Cet homme, présenté comme un idéologue gauchiste des années 1970, eut du mal à accepter la nomination de Blanquer, en remplacement de Najat Belkacem, qu’il parait regretter. Il attaqua dont d’entrée les réformes présentées par le nouveau ministre, qui réagit vertement. « Je suis dans un travail d’organisation de l’Éducation nationale pour que tous les enfants sachent lire, écrire, compter et respecter autrui à la sortie de l’école primaire. Si ça gêne M. Lussault, ce n’est vraiment pas grave qu’il s’en aille ». Pour l’ancien ministre de l’Éducation nationale Luc Ferry, il s’agit d’« un départ que personne ne regrettera, tant les dégâts causés par son conseil dans la rédaction des nouveaux programmes, notamment en histoire et en français, ont été effroyables ».

Donc, à quand le licenciement de Michel Lussault de la fonction publique pour faute professionnelle et mensonge d’Etat au service d’une puissance étrangère ? Cela serait un message fort envoyé à tous les parasites de l’Education nationale, qui ont réussi à faire régresser notre école de manière catastrophique, comme le montre chaque année le classement Pisa.

Mais il faut donc aller bien plus loin. Il faut faire retirer de l’école immédiatement tous les manuels scolaires qui véhiculent sur l’islam les mensonges dénoncés courageusement par Souad Ayada. Et il faut que le ministère de l’Education nationale prenne la main sur ce dossier.

Il faudra donc en réimprimer d’urgence, avec la vérité, tout simplement. L’islam n’a pas à être sacralisé. On doit l’enseigner avec le même regard critique que le catholicisme et tous les autres dogmes, y compris l’athéisme, ou toutes les philosophies politiques.

Cela provoquera des émeutes dans certaines écoles ? Eh bien, il faudra renvoyer les élèves qui foutent le bordel, et expulser leurs parents de France, parce que si les enfants sont ainsi, c’est que leurs père et mère les ont éduqués ainsi, et qu’ils sont les prochains djihadistes qui attendent le rapport de forces favorable pour faire leur devoir de musulman : transformer la France en terre d’islam.

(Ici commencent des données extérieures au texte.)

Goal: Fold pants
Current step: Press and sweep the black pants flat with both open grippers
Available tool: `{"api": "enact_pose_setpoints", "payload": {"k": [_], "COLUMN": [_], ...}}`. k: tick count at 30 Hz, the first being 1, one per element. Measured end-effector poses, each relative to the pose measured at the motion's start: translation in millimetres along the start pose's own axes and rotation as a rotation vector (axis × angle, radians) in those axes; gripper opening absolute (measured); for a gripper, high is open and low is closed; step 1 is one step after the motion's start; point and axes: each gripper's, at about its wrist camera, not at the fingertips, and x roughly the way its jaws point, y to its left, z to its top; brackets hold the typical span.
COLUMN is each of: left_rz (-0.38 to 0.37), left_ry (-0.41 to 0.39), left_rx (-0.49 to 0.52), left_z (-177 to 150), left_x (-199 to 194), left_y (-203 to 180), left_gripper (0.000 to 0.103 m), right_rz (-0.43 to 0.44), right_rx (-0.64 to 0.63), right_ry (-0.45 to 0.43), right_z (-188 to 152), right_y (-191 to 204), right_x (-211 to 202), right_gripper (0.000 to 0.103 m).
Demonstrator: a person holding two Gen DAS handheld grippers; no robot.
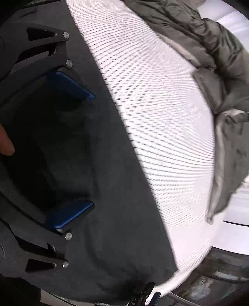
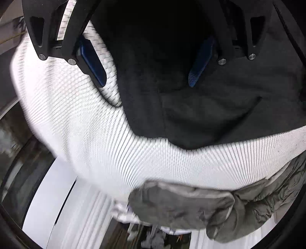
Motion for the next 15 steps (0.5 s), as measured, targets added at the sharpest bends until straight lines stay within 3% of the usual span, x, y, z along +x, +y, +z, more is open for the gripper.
{"api": "enact_pose_setpoints", "payload": {"k": [2,5,9,12,14,15], "left_rz": [-0.037,-0.054,0.001,-0.001,-0.020,-0.021], "left_ry": [-0.026,-0.005,0.061,0.059,0.053,0.052], "left_rx": [-0.030,-0.031,0.001,-0.005,-0.010,-0.012], "left_z": [11.5,27.1,34.7,34.5,33.4,30.4], "left_x": [-1.9,15.5,45.1,50.8,51.3,49.0], "left_y": [1.6,-5.6,-12.2,-10.6,-6.9,-5.8], "left_gripper": [0.102,0.102,0.103,0.103,0.103,0.103], "right_rz": [0.036,0.188,0.360,0.297,0.301,0.218], "right_rx": [0.021,-0.003,-0.117,-0.249,-0.247,-0.224], "right_ry": [-0.048,-0.077,-0.008,0.080,0.095,0.095], "right_z": [12.2,30.4,44.0,42.6,40.1,43.4], "right_y": [7.9,44.6,121.0,157.8,146.7,130.1], "right_x": [-13.8,-20.9,21.7,49.9,51.0,55.4], "right_gripper": [0.089,0.089,0.089,0.089,0.088,0.088]}}
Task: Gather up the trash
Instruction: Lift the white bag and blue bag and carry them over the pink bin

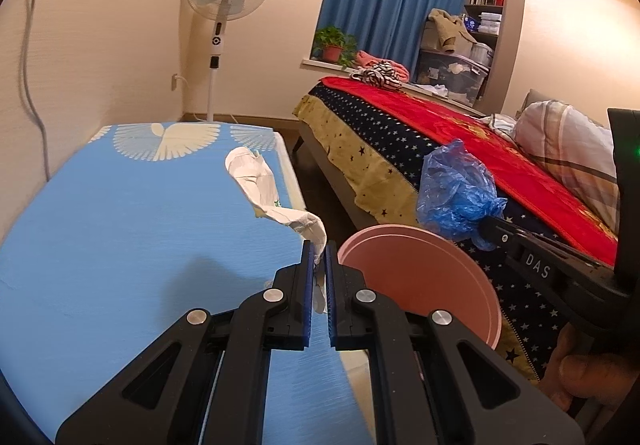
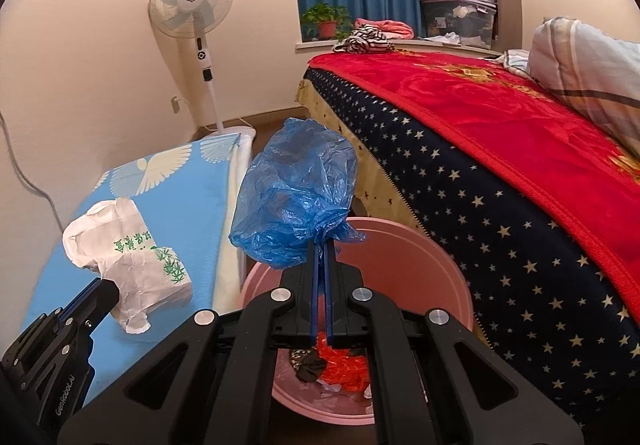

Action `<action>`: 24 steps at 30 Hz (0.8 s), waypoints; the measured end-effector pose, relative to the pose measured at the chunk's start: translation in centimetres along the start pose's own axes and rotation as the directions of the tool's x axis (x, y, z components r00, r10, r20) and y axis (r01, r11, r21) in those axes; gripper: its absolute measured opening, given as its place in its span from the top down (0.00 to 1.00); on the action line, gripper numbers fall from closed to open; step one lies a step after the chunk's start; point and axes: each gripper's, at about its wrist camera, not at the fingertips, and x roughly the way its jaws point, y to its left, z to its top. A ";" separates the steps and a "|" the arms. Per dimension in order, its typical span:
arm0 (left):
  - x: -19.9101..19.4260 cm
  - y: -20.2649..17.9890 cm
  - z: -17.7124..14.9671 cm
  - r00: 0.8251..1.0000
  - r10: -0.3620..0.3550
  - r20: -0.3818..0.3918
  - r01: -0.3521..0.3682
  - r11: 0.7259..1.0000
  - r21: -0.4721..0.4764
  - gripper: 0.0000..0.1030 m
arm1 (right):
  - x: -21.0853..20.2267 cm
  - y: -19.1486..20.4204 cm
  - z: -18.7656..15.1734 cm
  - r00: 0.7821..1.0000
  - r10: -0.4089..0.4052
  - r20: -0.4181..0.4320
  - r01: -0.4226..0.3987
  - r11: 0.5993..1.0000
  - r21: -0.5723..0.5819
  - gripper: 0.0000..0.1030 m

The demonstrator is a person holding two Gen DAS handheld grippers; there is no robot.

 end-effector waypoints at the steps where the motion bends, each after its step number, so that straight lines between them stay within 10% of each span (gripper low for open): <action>1: 0.2 -0.3 0.0 1.000 -0.005 0.000 0.005 1.000 0.002 0.95 | 0.1 -0.2 0.0 1.000 -0.004 -0.001 0.004 1.000 0.002 0.98; 24: 5.7 -4.0 -0.6 0.988 -0.133 -0.082 0.138 0.989 0.054 0.95 | 1.8 -3.7 -0.2 0.994 -0.102 -0.042 0.104 0.994 0.047 0.98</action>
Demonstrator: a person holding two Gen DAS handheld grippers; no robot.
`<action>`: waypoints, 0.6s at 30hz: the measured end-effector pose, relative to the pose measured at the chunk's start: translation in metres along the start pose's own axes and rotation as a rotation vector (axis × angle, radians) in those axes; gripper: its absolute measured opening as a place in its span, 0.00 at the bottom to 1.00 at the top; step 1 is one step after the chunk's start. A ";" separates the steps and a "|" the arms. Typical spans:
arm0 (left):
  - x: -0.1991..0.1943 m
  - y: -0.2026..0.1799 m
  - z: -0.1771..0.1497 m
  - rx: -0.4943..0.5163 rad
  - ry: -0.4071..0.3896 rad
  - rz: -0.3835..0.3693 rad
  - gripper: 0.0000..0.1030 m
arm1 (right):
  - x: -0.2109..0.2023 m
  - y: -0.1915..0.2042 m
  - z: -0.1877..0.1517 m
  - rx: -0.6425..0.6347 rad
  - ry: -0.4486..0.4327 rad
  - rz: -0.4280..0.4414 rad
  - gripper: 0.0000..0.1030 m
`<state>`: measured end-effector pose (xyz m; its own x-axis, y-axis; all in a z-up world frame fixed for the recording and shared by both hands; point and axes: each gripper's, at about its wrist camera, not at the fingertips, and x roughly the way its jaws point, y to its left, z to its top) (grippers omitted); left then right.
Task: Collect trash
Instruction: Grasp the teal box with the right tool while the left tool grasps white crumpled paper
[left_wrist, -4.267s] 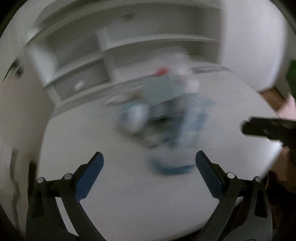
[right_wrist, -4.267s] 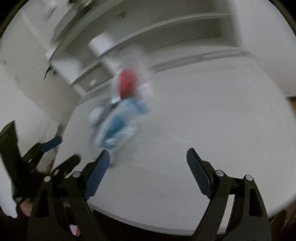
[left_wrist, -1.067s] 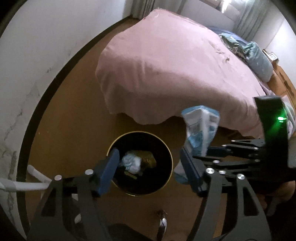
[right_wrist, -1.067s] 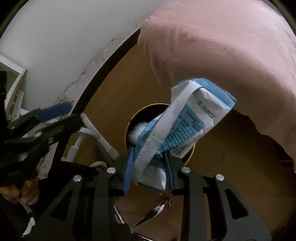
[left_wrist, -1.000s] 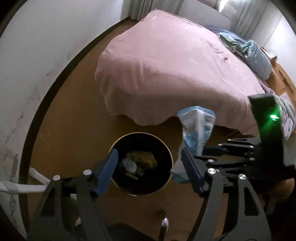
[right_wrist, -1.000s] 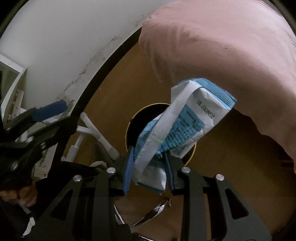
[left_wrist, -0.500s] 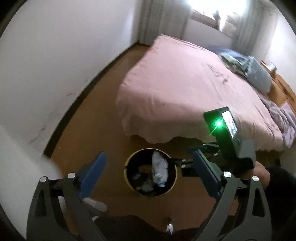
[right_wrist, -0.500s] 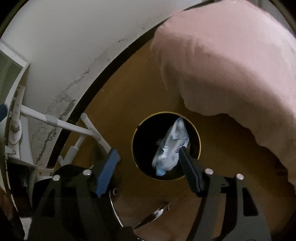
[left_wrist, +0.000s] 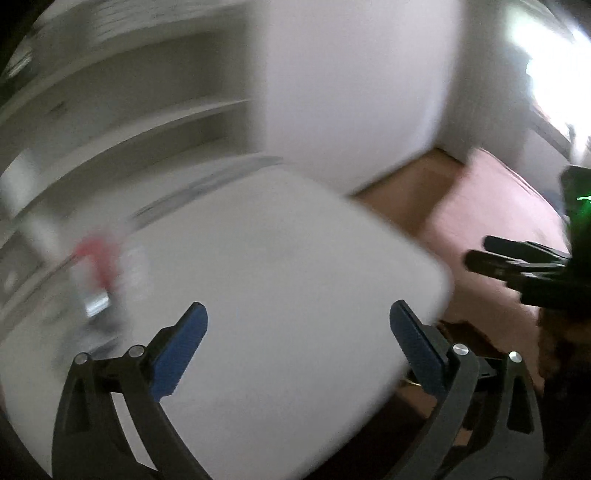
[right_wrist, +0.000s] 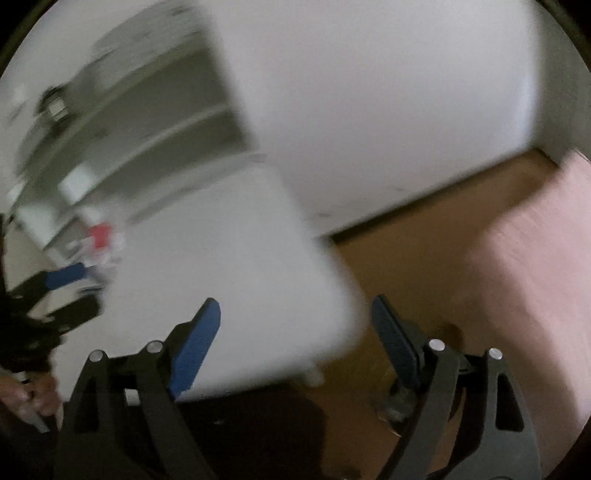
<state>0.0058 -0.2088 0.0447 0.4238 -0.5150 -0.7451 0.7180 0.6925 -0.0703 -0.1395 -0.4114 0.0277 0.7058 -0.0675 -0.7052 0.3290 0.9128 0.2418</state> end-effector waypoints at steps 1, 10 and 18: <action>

Voilà le défi qui attend Souad Ayada et surtout Jean-Michel Blanquer. Sauront-ils le relever ? Et si oui, ce gouvernement est-il prêt à prendre les moyens qu’il faudrait, pour mettre en échec toutes les protestations, violences, voire émeutes qui ne manqueraient pas de suivre ? Ceux qui ont sifflé les minutes de silence, récemment, ceux qui empêchent qu’on enseigne la charia, seraient-ils prêts à entendre passivement des vérités sur leur prophète et leur pseudo-religion ? Bien sûr que non, cela devrait passer par une épreuve de force, bien évidemment.

On ne demande qu’à être agréablement surpris, faute de quoi, les propos de la nouvelle présidente du Conseil supérieur des programmes scolaires n’auront été qu’un coup d’épée dans l’eau. Bref, du Macron.